Collected data
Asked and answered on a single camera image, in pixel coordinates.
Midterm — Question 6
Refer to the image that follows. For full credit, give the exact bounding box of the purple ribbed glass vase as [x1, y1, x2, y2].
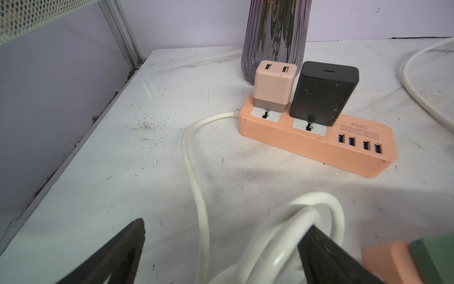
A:
[241, 0, 312, 85]

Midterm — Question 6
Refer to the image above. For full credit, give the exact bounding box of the pink power strip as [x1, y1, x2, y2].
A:
[239, 97, 398, 178]
[362, 242, 423, 284]

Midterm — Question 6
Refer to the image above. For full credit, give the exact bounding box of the pink usb charger plug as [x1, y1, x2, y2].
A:
[253, 60, 297, 112]

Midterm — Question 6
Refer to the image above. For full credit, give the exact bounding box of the black charger plug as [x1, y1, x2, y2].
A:
[290, 61, 359, 127]

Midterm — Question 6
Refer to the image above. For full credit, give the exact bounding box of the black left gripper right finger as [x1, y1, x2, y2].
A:
[297, 226, 382, 284]

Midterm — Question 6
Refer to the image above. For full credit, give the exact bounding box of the white cable of pink strip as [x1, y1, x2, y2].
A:
[181, 111, 345, 284]

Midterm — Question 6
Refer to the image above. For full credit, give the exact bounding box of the pink power strip front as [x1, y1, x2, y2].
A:
[362, 242, 423, 284]

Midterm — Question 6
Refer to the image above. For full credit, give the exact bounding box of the white mesh wall shelf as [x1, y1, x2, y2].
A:
[1, 0, 96, 46]

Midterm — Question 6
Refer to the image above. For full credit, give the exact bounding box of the green charger plug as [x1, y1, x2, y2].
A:
[409, 233, 454, 284]

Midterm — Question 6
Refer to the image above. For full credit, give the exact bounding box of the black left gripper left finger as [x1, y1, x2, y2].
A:
[58, 218, 145, 284]

**Work order**
Determine how many lines in the data include the word "left". Answer with that number alone.

**Solution**
2